SENTENCIA CONSTITUCIONAL PLURINACIONAL 0264/2016-S2
Tribunal Constitucional Plurinacional de Bolivia

SENTENCIA CONSTITUCIONAL PLURINACIONAL 0264/2016-S2

Fecha: 21-Mar-2016

III.1.

De conformidad a lo previsto por la SC 0163/2011-R de 21 de febrero, el debido proceso se constituye en“…el derecho de toda persona a un proceso justo y equitativo, en el que sus derechos se acomoden a lo establecido por disposiciones jurídicas generales aplicables a todos aquellos que se hallen en una situación similar; es decir, comprende el conjunto de requisitos que deben observarse en las instancias procesales, a fin de que las personas puedan defenderse adecuadamente ante cualquier tipo de acto emanado del Estado que pueda afectar esos derechos reconocidos por la Constitución Política del Estado así como los Convenios y Tratados Internacionales”, lo que determina su triple dimensión: derecho, garantía procesal y principio de administración de justicia y por ende obliga a su observancia, respecto y cumplimiento.

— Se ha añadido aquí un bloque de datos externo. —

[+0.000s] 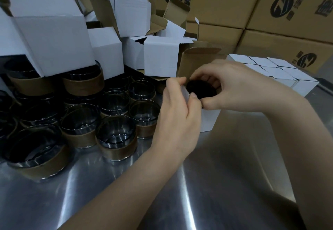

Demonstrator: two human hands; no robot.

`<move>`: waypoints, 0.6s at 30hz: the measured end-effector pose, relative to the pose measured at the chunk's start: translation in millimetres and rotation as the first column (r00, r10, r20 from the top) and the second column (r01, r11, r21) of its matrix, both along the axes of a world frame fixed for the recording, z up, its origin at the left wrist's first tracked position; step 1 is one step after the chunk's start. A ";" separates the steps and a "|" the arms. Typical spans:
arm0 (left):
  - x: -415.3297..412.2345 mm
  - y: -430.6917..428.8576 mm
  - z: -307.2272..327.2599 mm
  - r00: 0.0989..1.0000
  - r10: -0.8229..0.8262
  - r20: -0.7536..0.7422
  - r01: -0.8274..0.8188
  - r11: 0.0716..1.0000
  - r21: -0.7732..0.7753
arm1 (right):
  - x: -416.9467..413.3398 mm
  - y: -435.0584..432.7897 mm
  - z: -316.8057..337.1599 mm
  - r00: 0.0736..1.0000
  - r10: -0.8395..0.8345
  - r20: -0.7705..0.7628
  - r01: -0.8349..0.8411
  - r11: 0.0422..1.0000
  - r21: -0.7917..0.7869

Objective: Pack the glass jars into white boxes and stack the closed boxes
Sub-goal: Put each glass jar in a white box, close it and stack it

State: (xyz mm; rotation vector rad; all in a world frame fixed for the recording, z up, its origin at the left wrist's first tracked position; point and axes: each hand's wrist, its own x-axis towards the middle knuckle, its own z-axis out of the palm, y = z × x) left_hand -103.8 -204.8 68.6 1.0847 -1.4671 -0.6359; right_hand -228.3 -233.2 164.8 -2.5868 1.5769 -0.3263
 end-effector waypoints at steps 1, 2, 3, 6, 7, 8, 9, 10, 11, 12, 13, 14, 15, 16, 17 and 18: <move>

Ahora bien, dentro de su propio núcleo, el debido proceso se nutre de varios otros derechos que sin ser necesariamente dependientes de él se desprenden de su esencia en tanto y cuanto forman parte de su real ámbito de protección; dichos derechos han sido identificados en reiterada jurisprudencia que, entre otros ha establecido que el debido proceso se compone por el derecho a un proceso público; el derecho al juez natural; el derecho a la igualdad procesal de las partes; a ser oído durante toda la actuación; el derecho a no declarar contra sí mismo; la garantía de presunción de inocencia; el derecho a la comunicación previa de la acusación; a la notificación oportuna y de conformidad con la ley; al ejercicio del derecho de defensa material y técnica y el derecho a la contradicción; a solicitar, aportar y controvertir pruebas; a impugnar las decisiones y a promover la nulidad de aquellas obtenidas con lesión del debido proceso; a la concesión al inculpado del tiempo y los medios para su defensa; el derecho a ser juzgado sin dilaciones indebidas; el derecho a la congruencia entre acusación y condena; el principio del non bis in ídem; el derecho a la valoración razonable de la prueba y el derecho a la motivación y congruencia de las decisiones.

No obstante y conforme la evolución de la sociedad y las nuevas formas de proteger las libertades personales y garantizar un debido proceso a todo aquel que se halle sometido a uno, sea de carácter administrativo o judicial, es preciso reiterar, conforme el entendimiento jurisprudencial progresivo y expansivo de los derechos que, esta enumeración de elementos, componentes del debido proceso, no puede restringirse o constituirse en único y absoluto, pues otros de similar envergadura y en correspondencia con la garantía, derecho y principio del debido proceso que vayan emergiendo del desenvolvimiento social, podrán también ser reconocidos como elementos del debido proceso.